Toprak manası da alt manalara sahipti ve Manyetizm Manası buna dahildi. Ancak bu sütunda bulunan çeşitler daha özel tiplerdi. Paul bunu hissedebiliyordu.
Metal Manası, Odun Manası ve Kristal Manası, Toprak Manasının alt elementleri arasında en üst seviye olanlar sayılıyorlardı ve en son seviyeye kadar çalışıldıklarında basit toprağı kullanarak var olan en güçlü materyaller oluşturulabilirdi.
Önündeki sütunda bu manalar birlikte varlardı ve sürekli olarak sütunu değiştiriyorlardı. Bazen Metal Manası güçlü çıkıp sütuna farklı metallerin özelliklerini ekliyor, bazen ise Kristal Manası çıkıp sütuna mücevherimsi bir görünüş ve his veriyordu.
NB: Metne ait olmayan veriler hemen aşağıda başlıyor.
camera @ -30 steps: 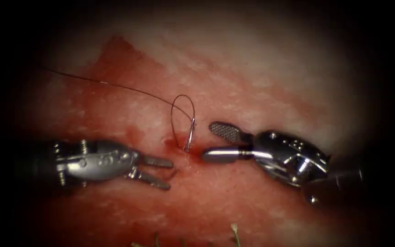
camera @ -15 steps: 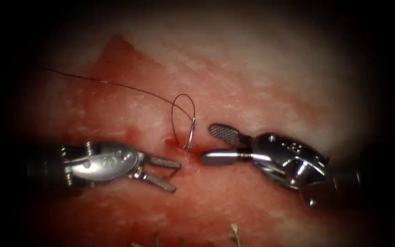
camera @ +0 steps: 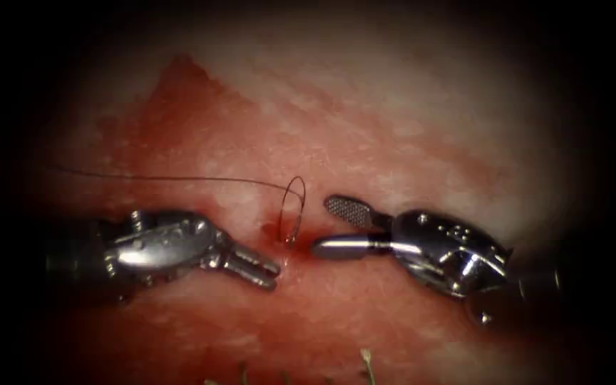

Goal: Wound Closure

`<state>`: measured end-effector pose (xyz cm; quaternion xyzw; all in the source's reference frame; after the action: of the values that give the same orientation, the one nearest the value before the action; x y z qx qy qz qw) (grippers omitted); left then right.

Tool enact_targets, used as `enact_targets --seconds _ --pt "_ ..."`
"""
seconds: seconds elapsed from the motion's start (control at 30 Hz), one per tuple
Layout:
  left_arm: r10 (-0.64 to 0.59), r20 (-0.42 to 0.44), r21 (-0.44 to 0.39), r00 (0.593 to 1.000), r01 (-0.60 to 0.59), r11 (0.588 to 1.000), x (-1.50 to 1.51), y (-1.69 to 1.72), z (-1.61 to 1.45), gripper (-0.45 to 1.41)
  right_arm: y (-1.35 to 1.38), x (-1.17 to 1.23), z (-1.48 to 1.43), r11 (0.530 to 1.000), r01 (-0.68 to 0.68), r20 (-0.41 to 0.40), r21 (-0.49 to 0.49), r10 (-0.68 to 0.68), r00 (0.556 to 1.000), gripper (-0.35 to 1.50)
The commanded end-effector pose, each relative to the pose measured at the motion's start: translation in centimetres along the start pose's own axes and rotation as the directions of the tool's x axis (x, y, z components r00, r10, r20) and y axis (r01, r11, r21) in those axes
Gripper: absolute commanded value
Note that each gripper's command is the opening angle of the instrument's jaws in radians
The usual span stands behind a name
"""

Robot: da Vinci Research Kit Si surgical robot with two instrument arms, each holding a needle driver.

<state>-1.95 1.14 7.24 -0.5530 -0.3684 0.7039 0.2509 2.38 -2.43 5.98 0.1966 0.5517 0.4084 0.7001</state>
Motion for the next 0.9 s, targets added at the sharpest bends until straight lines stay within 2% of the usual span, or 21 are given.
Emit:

Bazen Odun Manası diğer ikisini geçiyor ve sütuna hayat enerjisiyle dolu bir ağacın gücünü veriyordu.
Ancak yeteri kadar incelediğinde tüm bu mana çeşitleri ana toprak manasına bağlılardı ve yeniden ona dönüşebiliyorlardı. Hayır, ilk baştan beri değişen tek şey toprak manasıydı. Önündeki sütun, toprak manasından oluşmuştu ve mana sürekli olarak değiştiği için bu hâle gelmişti.
Bunu anladıktan sonra derin bir nefes alıp iki elini ileriye uzatan Paul sütuna dokunurken içerisindeki toprak manasına odaklanmaya başlamıştı. Toprak Manasını öz ve sade hâline çevirmek o anki amacıydı.
İlk önce sütunun iç kısmından başlamıştı. O bölgedeki sürekli değişken manaya odaklanmış ve toprak manasına dönüşmesi için zorlamış, sonra ise yavaş yavaş dikkatini bozmadan diğer bölgelere ilerlemeye başlamıştı.
Birkaç gün daha geçtikten sonra, önünde saf topraktan bir sütun kalmıştı. Ellerini geri çektikten sonra bile herhangi bir şekilde şekli değişmeyen açık kahverengi kuru topraktan oluşan bu sütun birkaç saniye içerisinde dağılmıştı.
Orada kalan tek şey ise havada yavaşça süzülen parlak sayı bir oymaydı. Sarı kristalden oyulmuş bu oyma bir nilüfer çiçeğinin oymasıydı ve oldukça güzel görünüyordu.
Paul bir şey yapamadan önce bu oyma ruhsal bir duruma geçmiş ve Paul’ün başına ilerlemişti. Sonrasında ise Paul başını oldukça acıtan bir ağrıyı hissetmişti.
“Topraktan bir ruh… Toprakla bir ve bütün…”
“Mükemmel bir ruh… Mükemmel bir fizik…”
“Sarı Nilüfer… Terravan…”
“Toprağın kendisi…”
"Topraktan bir ruh ve Topraktan bir fizik, bu Toprağa hükmetmenin değil, Toprakolmanın yoludur! İlk parça senin için tamamlandı, ikinci parça için ise Terravan’ı bulmalısın. Toprağın sonsuz dönüşümleri ruhuna işlendi. Onu kullanmalı ve var olanı değiştirmeyi öğrenmelisin.”
Normalde bu seviyeden sonra bayılan Paul bu sefer bayılmamış ve ruhundaki kesin değişimleri hissedebilmişti. Ardından, ruhunda sesin normal rutininden farklı sözler yankılanmıştı.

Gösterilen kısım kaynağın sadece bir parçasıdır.